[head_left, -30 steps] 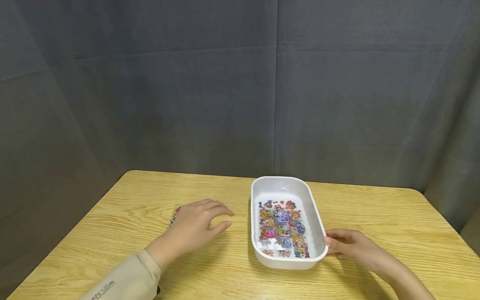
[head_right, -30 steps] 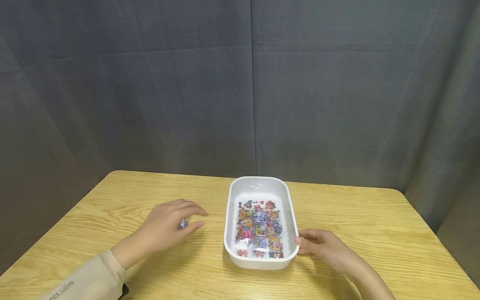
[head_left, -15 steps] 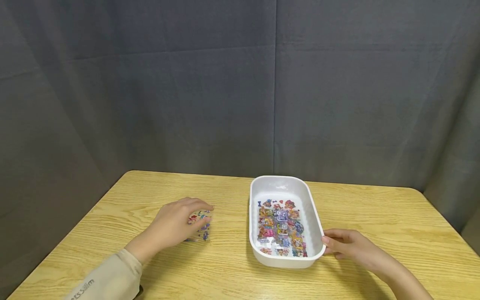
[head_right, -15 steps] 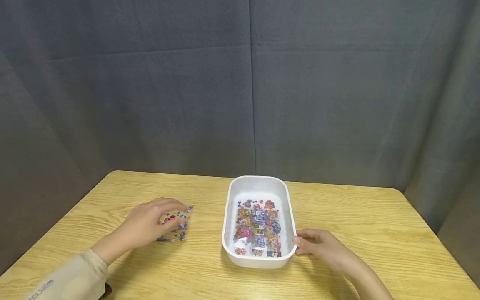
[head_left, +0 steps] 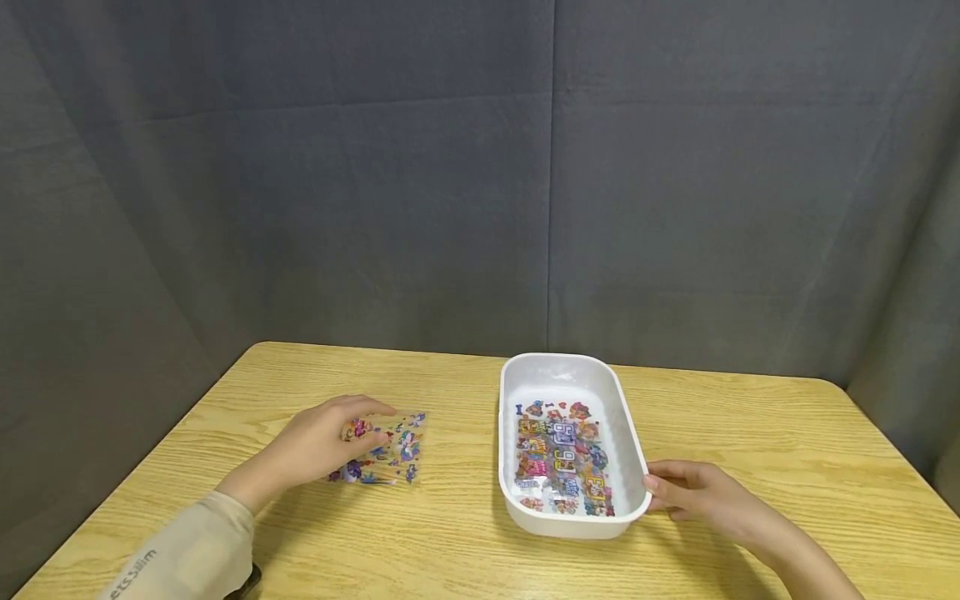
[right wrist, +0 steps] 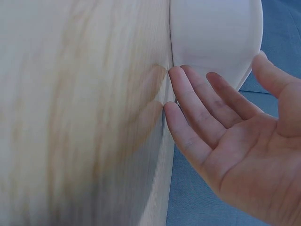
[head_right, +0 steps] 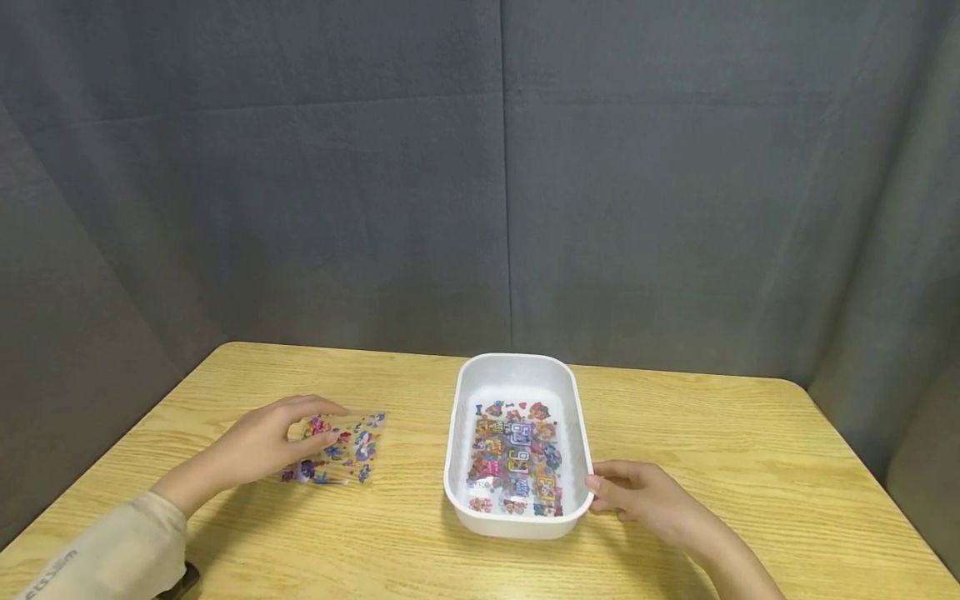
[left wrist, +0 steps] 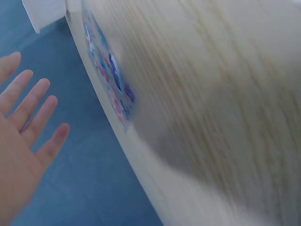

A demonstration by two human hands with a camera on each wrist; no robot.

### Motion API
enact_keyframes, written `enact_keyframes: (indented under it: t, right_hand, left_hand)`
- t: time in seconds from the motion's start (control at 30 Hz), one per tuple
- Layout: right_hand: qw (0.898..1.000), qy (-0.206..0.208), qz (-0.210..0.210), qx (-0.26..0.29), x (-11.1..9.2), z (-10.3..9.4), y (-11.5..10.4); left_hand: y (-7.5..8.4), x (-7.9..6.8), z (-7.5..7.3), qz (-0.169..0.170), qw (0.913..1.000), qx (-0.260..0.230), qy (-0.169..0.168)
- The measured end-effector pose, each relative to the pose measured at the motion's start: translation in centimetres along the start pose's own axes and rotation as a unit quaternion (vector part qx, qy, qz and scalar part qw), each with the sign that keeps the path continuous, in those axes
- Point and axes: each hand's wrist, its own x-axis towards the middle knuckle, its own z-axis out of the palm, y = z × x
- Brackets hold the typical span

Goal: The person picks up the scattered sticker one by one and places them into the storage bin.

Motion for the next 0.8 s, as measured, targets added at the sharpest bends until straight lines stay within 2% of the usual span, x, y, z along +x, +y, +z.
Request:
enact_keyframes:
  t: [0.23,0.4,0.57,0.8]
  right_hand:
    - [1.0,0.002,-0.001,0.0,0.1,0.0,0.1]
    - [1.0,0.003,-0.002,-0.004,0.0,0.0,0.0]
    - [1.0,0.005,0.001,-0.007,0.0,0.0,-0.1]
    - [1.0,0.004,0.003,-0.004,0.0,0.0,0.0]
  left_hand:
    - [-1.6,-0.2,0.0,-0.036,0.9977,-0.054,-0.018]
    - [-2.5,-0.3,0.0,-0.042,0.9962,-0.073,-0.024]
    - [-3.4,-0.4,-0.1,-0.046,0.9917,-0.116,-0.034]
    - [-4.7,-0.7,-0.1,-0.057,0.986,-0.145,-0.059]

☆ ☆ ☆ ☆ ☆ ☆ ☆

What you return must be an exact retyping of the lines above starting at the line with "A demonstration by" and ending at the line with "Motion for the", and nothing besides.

A demonstration by two human hands with a camera on each wrist; no robot.

### Motion API
enact_keyframes, written `enact_keyframes: (indented under it: t, right_hand, left_hand)`
- t: time in seconds from the motion's start (control at 30 Hz), one per tuple
- Layout: right_hand: qw (0.898..1.000), qy (-0.206..0.208), qz (-0.210..0.210), qx (-0.26..0.29), x (-11.1..9.2), z (-10.3..9.4), y (-11.5..10.4); left_hand: y (-7.5..8.4), x (-7.9..6.8), z (-7.5..7.3), qz (-0.169..0.170), qw (0.913..1.000), qx (-0.260..0.230), qy (-0.169..0.168)
- The measured end-effector pose, each relative to the pose measured at the motion's start: translation in centimetres along the start pose's own axes and rotation as a unit quaternion (vector part qx, qy, qz and scalar part qw), each with the sign that keeps the path continuous, in those axes
- Point and axes: each hand's wrist, its own x-axis towards the middle knuckle, its own z-axis out of the palm, y = z × x
- Brackets hold the typical span

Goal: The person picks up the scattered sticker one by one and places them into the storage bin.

Motion for the next 0.8 s, as measured, targets added at the sharpest bends until straight lines stay within 2% of the usual span, x, y, z along +x, +y, +z.

Work on this exercise is done.